What is expected =
Copy exactly, please, each line of the data below until the line that contains "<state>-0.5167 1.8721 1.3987" has been copied, beginning at the top.

++++++++++

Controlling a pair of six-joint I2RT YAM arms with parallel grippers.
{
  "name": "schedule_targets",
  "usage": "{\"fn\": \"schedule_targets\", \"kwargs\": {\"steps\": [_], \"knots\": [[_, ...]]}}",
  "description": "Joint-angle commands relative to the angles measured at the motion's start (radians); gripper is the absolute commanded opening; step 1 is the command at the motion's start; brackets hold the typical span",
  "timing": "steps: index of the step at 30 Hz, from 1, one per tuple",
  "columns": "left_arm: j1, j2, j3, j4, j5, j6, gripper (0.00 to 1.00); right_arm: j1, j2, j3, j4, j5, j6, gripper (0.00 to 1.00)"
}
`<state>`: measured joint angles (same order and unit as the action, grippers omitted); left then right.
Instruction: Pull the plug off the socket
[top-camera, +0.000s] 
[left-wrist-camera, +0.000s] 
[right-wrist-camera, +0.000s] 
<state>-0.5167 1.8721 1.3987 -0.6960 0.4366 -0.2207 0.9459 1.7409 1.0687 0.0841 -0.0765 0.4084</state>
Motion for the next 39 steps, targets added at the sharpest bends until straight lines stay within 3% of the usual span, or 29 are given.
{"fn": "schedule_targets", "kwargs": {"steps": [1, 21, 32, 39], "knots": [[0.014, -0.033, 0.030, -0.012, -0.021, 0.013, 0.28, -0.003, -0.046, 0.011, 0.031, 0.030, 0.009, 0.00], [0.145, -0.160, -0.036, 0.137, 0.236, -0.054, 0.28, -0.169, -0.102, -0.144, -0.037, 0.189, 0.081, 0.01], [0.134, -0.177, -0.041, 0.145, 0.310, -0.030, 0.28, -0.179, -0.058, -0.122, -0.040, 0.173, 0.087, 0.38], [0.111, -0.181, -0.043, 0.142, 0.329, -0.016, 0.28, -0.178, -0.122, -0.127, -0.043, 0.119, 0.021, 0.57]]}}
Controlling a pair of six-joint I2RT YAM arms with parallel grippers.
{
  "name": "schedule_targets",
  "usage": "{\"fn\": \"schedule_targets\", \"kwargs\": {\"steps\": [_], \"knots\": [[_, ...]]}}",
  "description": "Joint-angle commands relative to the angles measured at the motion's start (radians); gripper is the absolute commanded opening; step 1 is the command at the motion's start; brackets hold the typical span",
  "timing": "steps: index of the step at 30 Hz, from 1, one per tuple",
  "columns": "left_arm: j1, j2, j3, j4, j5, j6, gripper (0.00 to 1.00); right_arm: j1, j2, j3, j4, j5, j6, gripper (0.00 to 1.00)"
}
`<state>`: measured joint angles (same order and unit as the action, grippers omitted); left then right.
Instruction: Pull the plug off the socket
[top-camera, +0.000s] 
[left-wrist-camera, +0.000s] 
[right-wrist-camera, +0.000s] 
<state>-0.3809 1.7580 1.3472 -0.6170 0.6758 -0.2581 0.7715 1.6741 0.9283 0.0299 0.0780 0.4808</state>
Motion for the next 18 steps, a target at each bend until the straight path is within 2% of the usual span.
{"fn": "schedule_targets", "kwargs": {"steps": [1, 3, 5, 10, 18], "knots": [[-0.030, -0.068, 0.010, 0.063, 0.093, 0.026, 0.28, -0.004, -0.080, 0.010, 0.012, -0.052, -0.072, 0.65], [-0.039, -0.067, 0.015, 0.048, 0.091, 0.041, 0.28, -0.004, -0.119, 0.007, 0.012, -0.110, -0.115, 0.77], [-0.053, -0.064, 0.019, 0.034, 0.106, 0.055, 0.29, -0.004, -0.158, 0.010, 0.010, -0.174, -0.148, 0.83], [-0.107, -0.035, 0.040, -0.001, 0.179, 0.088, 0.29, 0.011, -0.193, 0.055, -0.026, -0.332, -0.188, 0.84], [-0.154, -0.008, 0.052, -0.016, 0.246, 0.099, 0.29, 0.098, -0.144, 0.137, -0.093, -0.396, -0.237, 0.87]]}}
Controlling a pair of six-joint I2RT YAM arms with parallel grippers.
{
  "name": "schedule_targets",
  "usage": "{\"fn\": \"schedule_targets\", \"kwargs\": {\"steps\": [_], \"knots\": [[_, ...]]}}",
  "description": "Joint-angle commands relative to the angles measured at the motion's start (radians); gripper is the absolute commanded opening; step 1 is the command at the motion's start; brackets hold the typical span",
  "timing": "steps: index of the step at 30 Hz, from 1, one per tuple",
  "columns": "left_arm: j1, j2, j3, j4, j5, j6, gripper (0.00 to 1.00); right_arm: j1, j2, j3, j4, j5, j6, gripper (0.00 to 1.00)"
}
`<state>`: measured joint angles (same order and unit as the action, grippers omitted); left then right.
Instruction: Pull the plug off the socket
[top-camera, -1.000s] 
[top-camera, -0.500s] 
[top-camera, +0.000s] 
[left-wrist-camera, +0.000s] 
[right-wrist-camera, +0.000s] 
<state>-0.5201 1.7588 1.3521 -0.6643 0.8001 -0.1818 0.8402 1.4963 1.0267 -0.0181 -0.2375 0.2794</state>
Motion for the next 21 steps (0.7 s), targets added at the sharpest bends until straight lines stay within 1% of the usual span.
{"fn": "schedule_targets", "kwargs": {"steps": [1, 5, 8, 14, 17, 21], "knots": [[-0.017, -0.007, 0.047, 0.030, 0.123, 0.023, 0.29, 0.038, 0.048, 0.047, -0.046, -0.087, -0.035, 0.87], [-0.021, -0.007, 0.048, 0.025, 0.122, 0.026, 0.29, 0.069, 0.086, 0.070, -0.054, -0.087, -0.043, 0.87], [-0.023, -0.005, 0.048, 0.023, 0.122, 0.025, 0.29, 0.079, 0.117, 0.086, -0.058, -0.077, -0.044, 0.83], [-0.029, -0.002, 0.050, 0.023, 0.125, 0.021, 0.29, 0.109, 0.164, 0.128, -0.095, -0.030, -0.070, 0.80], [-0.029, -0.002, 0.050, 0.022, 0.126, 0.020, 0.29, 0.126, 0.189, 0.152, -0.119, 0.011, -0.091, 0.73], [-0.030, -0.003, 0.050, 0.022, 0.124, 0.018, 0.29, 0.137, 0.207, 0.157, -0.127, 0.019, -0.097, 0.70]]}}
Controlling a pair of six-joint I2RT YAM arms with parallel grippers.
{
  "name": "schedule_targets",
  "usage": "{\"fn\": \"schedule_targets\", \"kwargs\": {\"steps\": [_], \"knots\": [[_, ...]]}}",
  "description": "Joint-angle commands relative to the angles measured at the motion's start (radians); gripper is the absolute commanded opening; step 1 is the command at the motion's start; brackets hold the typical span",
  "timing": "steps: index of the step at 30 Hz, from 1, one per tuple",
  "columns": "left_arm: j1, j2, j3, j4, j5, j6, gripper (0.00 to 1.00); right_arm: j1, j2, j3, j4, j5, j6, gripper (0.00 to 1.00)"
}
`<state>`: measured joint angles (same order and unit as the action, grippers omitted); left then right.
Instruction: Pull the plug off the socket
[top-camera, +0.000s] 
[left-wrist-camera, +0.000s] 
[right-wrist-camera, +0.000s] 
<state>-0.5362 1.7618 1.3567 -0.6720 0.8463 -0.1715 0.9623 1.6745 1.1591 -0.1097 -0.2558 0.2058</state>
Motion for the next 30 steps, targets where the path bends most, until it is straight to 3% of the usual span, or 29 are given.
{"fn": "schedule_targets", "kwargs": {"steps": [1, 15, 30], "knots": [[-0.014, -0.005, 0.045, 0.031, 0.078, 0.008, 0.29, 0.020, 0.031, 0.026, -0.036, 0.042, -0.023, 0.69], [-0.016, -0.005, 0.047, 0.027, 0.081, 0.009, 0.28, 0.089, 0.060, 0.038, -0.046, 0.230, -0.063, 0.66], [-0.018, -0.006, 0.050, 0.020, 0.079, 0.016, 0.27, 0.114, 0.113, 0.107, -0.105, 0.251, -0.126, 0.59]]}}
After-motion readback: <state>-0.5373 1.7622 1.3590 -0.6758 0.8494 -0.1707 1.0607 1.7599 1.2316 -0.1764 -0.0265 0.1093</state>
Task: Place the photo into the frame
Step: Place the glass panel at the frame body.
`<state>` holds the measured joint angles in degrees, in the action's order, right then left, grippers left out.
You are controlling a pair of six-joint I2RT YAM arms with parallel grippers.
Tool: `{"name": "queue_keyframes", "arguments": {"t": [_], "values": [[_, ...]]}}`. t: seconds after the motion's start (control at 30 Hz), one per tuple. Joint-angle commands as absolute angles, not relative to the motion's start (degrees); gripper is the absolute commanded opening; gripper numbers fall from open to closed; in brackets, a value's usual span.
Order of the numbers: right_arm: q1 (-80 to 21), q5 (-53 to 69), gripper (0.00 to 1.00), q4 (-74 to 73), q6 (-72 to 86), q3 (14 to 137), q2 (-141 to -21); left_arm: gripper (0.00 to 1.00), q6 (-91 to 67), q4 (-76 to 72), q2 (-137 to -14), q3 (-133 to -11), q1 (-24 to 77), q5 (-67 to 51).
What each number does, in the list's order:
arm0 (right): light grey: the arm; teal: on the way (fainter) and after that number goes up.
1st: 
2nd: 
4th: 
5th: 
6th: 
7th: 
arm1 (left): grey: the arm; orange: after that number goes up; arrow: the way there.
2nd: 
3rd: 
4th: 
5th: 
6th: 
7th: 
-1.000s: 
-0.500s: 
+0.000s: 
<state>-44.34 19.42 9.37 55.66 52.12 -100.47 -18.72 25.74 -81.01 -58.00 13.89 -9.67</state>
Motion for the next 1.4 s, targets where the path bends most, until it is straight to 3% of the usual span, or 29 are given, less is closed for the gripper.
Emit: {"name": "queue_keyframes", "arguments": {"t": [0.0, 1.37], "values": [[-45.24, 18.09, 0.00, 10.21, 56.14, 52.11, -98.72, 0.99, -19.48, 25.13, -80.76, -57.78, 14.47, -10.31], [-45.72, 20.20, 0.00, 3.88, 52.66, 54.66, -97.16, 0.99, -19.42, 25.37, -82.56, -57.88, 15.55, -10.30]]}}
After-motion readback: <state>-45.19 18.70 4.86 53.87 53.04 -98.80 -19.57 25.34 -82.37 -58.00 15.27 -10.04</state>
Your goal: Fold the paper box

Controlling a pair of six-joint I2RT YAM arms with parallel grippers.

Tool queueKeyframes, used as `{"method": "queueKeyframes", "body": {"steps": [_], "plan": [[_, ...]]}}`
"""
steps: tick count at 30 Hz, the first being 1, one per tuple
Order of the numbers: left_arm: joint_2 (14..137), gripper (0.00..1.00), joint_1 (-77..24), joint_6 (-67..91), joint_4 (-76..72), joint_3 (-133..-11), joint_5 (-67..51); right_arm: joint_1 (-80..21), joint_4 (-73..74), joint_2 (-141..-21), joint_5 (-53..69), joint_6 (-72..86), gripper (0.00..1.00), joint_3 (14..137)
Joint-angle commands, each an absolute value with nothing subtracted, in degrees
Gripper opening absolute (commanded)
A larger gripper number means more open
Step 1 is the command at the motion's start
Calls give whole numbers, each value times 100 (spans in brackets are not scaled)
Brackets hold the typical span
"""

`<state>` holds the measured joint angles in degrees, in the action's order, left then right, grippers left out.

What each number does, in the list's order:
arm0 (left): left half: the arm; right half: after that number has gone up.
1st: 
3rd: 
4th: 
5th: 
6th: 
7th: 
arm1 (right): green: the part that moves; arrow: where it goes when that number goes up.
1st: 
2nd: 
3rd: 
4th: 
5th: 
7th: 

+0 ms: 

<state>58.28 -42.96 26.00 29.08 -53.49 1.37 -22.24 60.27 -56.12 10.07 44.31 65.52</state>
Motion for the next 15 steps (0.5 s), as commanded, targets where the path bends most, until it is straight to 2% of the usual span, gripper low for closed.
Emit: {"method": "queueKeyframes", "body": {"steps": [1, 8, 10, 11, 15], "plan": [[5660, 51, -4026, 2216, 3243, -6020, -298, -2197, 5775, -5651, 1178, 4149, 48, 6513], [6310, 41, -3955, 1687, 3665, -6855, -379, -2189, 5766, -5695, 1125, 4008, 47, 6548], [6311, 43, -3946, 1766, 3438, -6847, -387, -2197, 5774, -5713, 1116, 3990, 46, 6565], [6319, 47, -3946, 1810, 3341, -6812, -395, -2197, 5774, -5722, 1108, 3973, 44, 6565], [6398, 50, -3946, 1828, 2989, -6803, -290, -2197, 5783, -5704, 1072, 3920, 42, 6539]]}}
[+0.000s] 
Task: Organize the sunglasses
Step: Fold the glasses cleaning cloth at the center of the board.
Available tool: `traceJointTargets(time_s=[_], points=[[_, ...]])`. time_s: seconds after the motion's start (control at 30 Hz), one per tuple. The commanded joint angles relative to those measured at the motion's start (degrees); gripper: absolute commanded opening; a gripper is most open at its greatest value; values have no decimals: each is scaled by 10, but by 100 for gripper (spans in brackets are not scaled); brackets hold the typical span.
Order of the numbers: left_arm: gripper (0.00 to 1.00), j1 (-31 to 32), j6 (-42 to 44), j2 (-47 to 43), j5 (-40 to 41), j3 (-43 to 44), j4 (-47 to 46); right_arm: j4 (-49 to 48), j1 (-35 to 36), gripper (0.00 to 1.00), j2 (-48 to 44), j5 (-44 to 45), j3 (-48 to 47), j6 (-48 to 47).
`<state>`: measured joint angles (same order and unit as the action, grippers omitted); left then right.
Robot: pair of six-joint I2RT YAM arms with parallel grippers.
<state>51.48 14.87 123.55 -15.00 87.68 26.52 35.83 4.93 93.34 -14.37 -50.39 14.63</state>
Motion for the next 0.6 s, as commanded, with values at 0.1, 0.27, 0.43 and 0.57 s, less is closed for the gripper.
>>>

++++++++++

Solution for this problem =
Controlling a pair of six-joint I2RT YAM arms with parallel grippers.
{
  "name": "schedule_targets",
  "usage": "{\"fn\": \"schedule_targets\", \"kwargs\": {\"steps\": [_], \"knots\": [[_, ...]]}}",
  "description": "Joint-angle commands relative to the angles measured at the motion's start (radians); gripper is the absolute commanded opening; step 1 is the command at the motion's start; brackets hold the typical span",
  "timing": "steps: index of the step at 30 Hz, from 1, one per tuple",
  "columns": "left_arm: j1, j2, j3, j4, j5, j6, gripper (0.00 to 1.00); right_arm: j1, j2, j3, j4, j5, j6, gripper (0.00 to 1.00)"
}
`<state>`: measured joint angles (same order and unit as the action, grippers omitted); left then right.
Instruction: Pull the plug off the socket
[top-camera, +0.000s] 
[left-wrist-camera, +0.000s] 
[right-wrist-camera, +0.000s] 
<state>-0.5167 1.8721 1.3987 -0.6960 0.4366 -0.2207 0.9459 1.7409 1.0687 0.0841 -0.0765 0.4084</state>

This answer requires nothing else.